Libyan Aquifers

As we have all seen and heard over the last exciting months in Libya, it is a country of deserts and oil. In other words it has problems of water but not energy. What might surprise some people is that there are huge aquifers under the Sahara, a reminder that the Sahara was not always so dry and the reason that North Africa was the granary of the Roman empire. It is also why life can still exist there – principally in oasis towns like Gaddames – and how there are lakes in the middle of the sand sea.

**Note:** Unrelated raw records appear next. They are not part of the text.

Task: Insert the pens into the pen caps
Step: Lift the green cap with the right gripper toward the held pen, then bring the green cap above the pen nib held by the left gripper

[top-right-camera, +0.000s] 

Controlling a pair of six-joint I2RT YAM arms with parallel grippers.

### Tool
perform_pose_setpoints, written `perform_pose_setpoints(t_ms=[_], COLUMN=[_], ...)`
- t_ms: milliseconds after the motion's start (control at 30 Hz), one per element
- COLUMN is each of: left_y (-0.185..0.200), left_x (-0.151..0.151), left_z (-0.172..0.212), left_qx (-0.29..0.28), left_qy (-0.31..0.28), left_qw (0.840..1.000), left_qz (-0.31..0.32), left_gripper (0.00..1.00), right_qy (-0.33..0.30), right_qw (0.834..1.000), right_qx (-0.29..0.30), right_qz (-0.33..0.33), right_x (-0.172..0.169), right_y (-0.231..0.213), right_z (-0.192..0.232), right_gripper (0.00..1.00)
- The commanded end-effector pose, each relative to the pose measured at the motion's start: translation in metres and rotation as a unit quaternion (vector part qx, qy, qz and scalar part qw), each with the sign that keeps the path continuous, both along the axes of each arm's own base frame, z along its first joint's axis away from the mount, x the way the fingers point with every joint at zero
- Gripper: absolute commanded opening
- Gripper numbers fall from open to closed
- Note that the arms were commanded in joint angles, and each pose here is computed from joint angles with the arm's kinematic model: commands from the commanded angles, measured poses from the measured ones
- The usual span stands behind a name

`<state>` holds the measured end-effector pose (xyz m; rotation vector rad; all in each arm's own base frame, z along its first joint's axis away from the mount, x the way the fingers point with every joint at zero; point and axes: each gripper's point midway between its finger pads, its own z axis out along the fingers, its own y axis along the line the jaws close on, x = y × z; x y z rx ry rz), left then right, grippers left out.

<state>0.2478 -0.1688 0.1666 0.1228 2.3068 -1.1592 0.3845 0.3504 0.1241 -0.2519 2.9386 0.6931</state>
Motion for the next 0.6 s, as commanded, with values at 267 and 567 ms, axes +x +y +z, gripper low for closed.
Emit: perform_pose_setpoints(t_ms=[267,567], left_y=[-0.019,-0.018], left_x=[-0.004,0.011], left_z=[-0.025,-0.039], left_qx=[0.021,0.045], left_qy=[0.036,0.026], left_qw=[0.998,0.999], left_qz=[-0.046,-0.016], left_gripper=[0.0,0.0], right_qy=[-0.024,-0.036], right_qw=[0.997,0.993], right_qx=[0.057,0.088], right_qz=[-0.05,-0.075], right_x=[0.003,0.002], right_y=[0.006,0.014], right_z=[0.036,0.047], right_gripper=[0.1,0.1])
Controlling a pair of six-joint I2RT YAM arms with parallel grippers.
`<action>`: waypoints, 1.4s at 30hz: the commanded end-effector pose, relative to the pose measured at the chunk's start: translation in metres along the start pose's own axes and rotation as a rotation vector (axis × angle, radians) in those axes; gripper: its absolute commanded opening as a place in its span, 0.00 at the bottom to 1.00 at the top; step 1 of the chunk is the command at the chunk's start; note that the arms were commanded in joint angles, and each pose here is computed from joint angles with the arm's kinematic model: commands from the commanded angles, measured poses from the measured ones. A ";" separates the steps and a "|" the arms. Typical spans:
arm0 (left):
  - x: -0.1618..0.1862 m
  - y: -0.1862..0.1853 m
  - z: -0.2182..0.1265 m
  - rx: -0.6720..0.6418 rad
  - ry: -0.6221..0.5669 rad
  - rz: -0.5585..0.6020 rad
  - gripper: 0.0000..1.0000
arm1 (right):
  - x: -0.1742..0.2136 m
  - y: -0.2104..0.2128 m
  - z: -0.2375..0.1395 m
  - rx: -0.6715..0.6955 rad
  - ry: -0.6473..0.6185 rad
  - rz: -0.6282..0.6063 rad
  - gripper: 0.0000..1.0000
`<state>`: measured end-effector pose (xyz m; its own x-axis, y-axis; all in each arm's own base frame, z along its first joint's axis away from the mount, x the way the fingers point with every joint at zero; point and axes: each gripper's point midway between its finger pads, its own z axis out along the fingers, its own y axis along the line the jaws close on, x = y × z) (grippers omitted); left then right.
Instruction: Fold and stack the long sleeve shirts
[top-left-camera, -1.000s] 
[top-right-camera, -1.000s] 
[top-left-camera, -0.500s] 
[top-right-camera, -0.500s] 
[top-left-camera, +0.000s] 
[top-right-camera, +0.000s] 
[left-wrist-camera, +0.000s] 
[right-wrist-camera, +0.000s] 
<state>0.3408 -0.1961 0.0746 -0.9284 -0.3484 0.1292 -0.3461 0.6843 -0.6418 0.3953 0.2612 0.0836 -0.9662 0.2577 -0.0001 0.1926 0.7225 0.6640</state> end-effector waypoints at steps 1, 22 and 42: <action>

This will cease soon unless one of Gaddafi’s more lunatic projects is halted. He conceived a plan of Pharonic scale to take water from these aquifers under the desert in order to water the agriculture of the coastal strip. This was by building pipelines big enough to drive a car down. For obvious reasons, this water is a finite resource; enough for the needs of nomads and their goats and donkeys but not to provide millions of cubic meters of water to spread over wheat-fields. If this resource is plundered at the current rate, cities like Gaddames will sink into the desert and an already marginal way of life disappear.

Libya has plenty of oil. Desalination is perfectly possible and sensible. But wheat-fields in North Africa? By any standards other than those of the unlamented, delusional colonel it is mad. But that probably won’t stop it. Corruption and stupidity are not, unfortunately, restricted to one man.